For fluorescent double staining of mCherry and orexin-A, we first incubated sections in goat antiorexin-A antiserum, followed by Alexa Fluor 488 secondary antiserum (donkey antigoat, 1:500; Invitrogen, Grand Island, NY). The next day, we incubated sections in rabbit anti-dsRed antiserum (1:2,000) and then in Alexa Fluor 555 secondary antiserum (donkey anti-rabbit, 1:500; Invitrogen).

The orexin-A and -B antisera produced no immunolabeling in brain sections from prepro-orexin knockout mice, and the dsRed antisera produced no labeling in sections from uninjected WT mice.

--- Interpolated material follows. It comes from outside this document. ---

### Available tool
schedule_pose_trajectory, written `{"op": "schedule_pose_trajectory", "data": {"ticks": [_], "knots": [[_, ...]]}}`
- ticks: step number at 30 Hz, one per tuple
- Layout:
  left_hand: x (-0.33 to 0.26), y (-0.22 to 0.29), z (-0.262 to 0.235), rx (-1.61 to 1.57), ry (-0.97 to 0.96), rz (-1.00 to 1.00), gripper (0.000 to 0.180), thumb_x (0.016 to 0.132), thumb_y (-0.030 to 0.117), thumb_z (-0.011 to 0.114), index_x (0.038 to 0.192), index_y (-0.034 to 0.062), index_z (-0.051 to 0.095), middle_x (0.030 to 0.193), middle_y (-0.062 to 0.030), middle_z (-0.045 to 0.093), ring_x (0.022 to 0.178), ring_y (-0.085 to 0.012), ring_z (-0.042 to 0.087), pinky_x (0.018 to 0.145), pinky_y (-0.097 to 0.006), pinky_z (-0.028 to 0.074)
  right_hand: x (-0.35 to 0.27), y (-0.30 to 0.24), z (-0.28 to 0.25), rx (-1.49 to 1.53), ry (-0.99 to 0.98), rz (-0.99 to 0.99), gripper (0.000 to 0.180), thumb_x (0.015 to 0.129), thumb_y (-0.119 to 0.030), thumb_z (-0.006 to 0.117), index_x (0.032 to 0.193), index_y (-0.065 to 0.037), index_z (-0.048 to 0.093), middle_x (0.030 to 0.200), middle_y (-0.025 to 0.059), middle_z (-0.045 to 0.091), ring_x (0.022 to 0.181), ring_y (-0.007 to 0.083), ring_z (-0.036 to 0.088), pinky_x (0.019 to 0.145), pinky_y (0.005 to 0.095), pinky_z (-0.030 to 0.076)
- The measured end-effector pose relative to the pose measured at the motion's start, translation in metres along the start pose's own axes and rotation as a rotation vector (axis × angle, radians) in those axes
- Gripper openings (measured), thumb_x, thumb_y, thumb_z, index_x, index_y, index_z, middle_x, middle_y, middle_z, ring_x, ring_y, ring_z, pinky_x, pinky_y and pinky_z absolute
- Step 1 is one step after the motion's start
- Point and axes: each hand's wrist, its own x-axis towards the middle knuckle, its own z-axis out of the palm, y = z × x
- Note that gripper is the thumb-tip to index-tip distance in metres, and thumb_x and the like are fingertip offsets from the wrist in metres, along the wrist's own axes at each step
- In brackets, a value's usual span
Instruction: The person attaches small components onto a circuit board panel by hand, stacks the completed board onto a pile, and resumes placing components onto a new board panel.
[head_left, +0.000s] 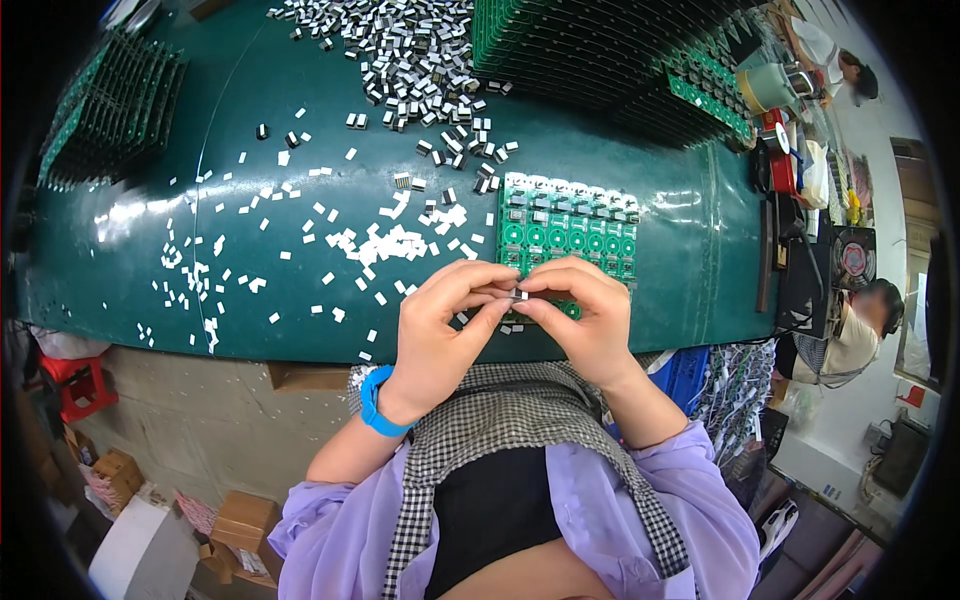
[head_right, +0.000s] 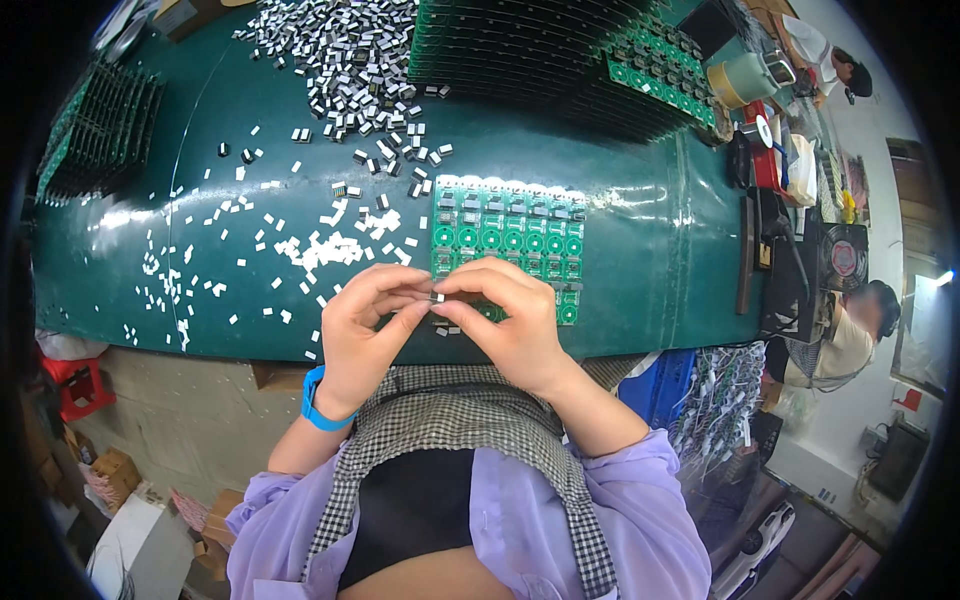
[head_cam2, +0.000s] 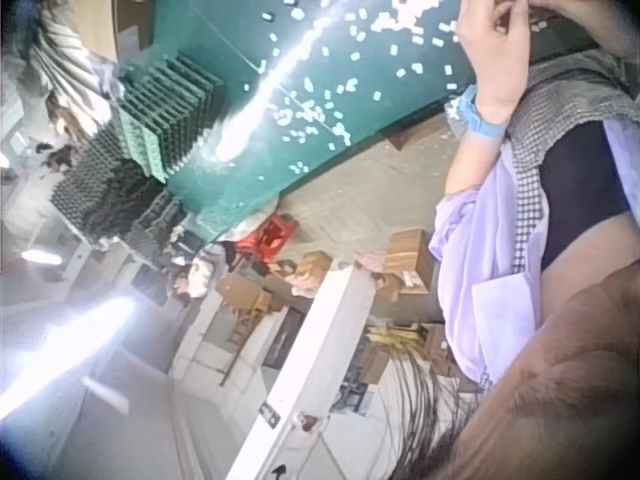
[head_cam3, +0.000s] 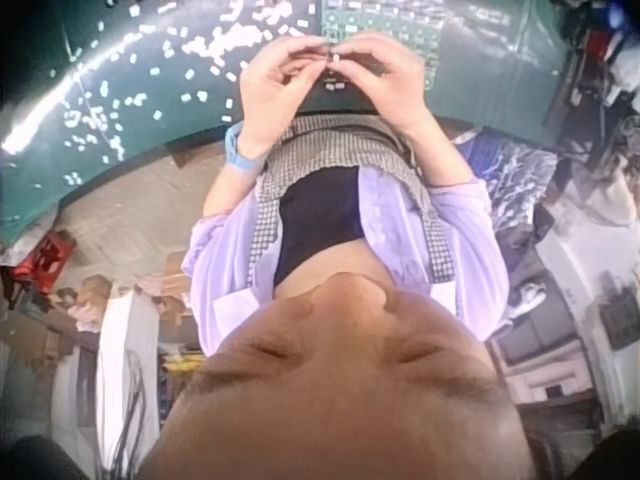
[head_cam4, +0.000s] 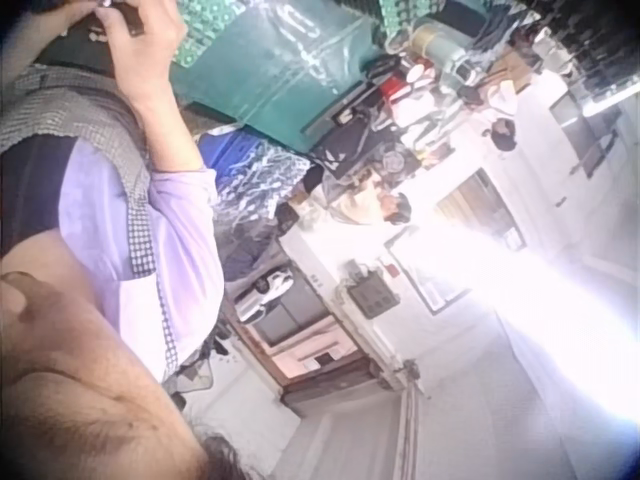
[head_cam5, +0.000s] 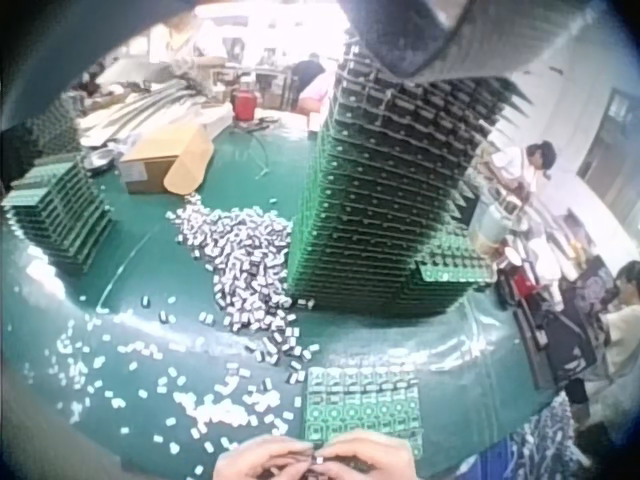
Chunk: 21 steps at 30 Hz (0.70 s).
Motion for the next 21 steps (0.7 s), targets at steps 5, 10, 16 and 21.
{"op": "schedule_pose_trajectory", "data": {"ticks": [5, 10, 16, 21], "knots": [[0.009, 0.003, -0.008, 0.830, 0.182, 0.381, 0.022, 0.069, -0.006, 0.065, 0.089, 0.0031, 0.065, 0.098, -0.0089, 0.060, 0.089, -0.0277, 0.056, 0.077, -0.038, 0.043, 0.002, -0.002, 0.002, 0.087, 0.092, 0.071, 0.019, 0.072, 0.002, 0.073, 0.090, 0.001, 0.066, 0.088, 0.0099, 0.065, 0.080, 0.0159, 0.065, 0.070, 0.0264, 0.055], [0.009, 0.007, -0.009, 0.534, 0.000, 0.353, 0.018, 0.069, -0.001, 0.070, 0.085, 0.0036, 0.064, 0.086, -0.0060, 0.062, 0.083, -0.0247, 0.057, 0.075, -0.035, 0.045, 0.004, -0.001, 0.001, 0.089, 0.052, 0.033, 0.018, 0.071, 0.001, 0.074, 0.086, 0.001, 0.066, 0.087, 0.0095, 0.065, 0.079, 0.0157, 0.065, 0.069, 0.0261, 0.055], [0.010, 0.002, -0.011, 0.404, -0.069, 0.401, 0.012, 0.069, -0.003, 0.069, 0.077, 0.0015, 0.062, 0.077, -0.0072, 0.062, 0.073, -0.0236, 0.059, 0.066, -0.033, 0.046, 0.005, 0.000, -0.004, 0.037, -0.048, -0.104, 0.019, 0.068, 0.000, 0.076, 0.084, -0.001, 0.065, 0.086, 0.0084, 0.066, 0.077, 0.0175, 0.065, 0.067, 0.0263, 0.053], [0.011, -0.005, -0.013, 0.296, -0.149, 0.455, 0.014, 0.068, -0.003, 0.069, 0.078, 0.0009, 0.060, 0.078, -0.0080, 0.061, 0.073, -0.0248, 0.059, 0.066, -0.034, 0.046, 0.006, -0.008, -0.005, 0.163, -0.135, -0.036, 0.019, 0.069, 0.001, 0.075, 0.084, 0.000, 0.064, 0.084, 0.0084, 0.065, 0.077, 0.0179, 0.065, 0.067, 0.0269, 0.052]]}}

Data Analysis and Statistics

We analyzed the duration of bouts, number of bouts, percentage of time spent in each behavioral state, and LMA. We used two-way analysis of variance (ANOVA) with repeated measures to analyze changes in each vigilance state and LMA as a function of time and group (WT AAV-mCherry, WT AAV-orexin, Atx AAV-mCherry, and Atx AAV-orexin). We used the same test with two main factors (group and day-night cycle) to compare vigilance state parameters and LMA. The Bonferroni test was used for post hoc comparisons.

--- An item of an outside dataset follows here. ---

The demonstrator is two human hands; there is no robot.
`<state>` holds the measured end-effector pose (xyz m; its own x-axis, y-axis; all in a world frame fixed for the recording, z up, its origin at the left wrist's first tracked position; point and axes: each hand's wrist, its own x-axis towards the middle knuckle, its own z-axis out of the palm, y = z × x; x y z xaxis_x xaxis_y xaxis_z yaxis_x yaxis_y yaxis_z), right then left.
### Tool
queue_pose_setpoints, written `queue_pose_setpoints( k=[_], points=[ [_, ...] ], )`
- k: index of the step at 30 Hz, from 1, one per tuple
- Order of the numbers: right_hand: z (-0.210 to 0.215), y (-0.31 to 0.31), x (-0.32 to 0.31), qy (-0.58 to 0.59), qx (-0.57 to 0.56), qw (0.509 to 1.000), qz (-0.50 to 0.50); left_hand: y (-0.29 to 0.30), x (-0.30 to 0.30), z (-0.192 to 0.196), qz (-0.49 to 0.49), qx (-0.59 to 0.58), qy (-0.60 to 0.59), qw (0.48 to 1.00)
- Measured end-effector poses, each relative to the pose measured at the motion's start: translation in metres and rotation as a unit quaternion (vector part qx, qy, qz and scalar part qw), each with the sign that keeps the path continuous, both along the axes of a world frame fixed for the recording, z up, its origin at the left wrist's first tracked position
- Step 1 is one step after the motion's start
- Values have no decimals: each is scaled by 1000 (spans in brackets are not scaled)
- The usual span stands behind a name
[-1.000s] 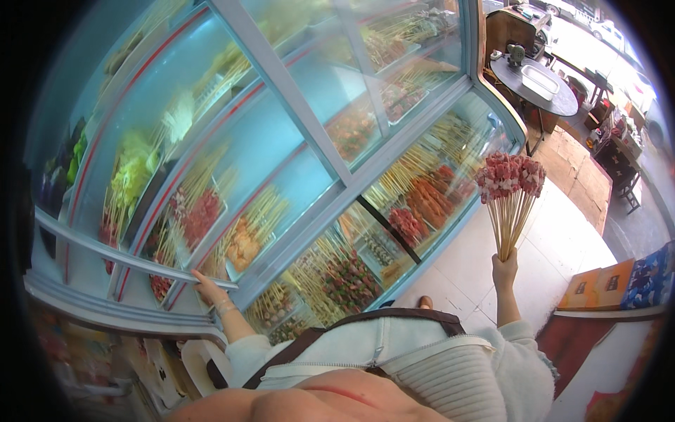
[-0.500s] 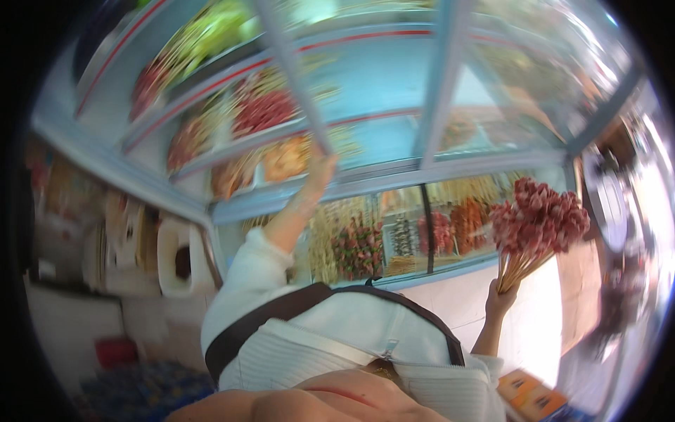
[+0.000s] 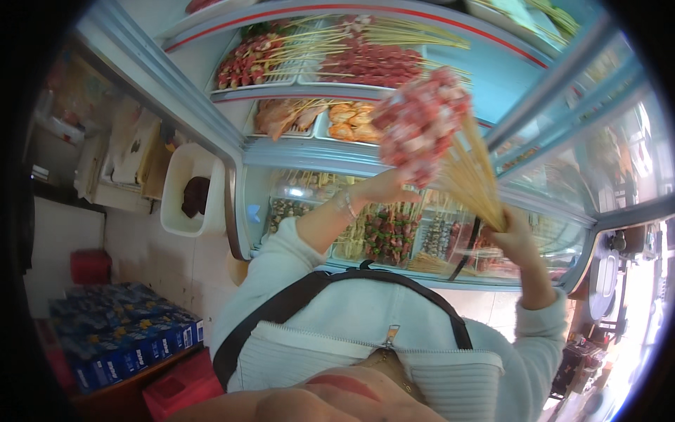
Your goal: The person removes trays of skewered food items from a chest freezer, transfers them to a glass-door display case, and then retrieves additional skewers from a plastic bag to place in the display case. The person handles multiple trays and bundles of skewers, arranging them on shelves inside the display case.
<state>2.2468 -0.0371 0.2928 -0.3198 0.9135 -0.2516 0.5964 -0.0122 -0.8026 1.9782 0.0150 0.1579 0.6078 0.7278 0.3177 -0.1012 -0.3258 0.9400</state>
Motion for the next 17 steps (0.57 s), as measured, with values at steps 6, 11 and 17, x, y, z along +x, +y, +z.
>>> queue_pose_setpoints(
  k=[6,11,17],
  points=[
    [49,75,-45,-86,20,988,-130,-31,-90,-61,45,-158,-100,981],
    [68,143,-80,-10,39,992,-124,-75,-82,-93,8,-290,-170,942],
    [73,278,-111,-101,103,989,-22,-95,-98,-133,19,-357,-131,924]
  ],
)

We examined the ability of mice to maintain wakefulness by analyzing the distribution of wake as a function of bout length. We separated all wake bouts into eight bins according to length (< 30, 40-70, 80-150, 160-310, 320-630, 640-1270, 1280-2550, and > 2550 sec).2931 The percentage of wake occurring in each bin was used to produce a time-weighted frequency histogram. The primary endpoint was to compare the amounts of wake occurring in bouts of various lengths between AAV-orexin or AAV-mCherry treated WT and Atx mice during the dark period. The results were compared by ANOVA for repeated measures followed by Bonferroni post hoc test.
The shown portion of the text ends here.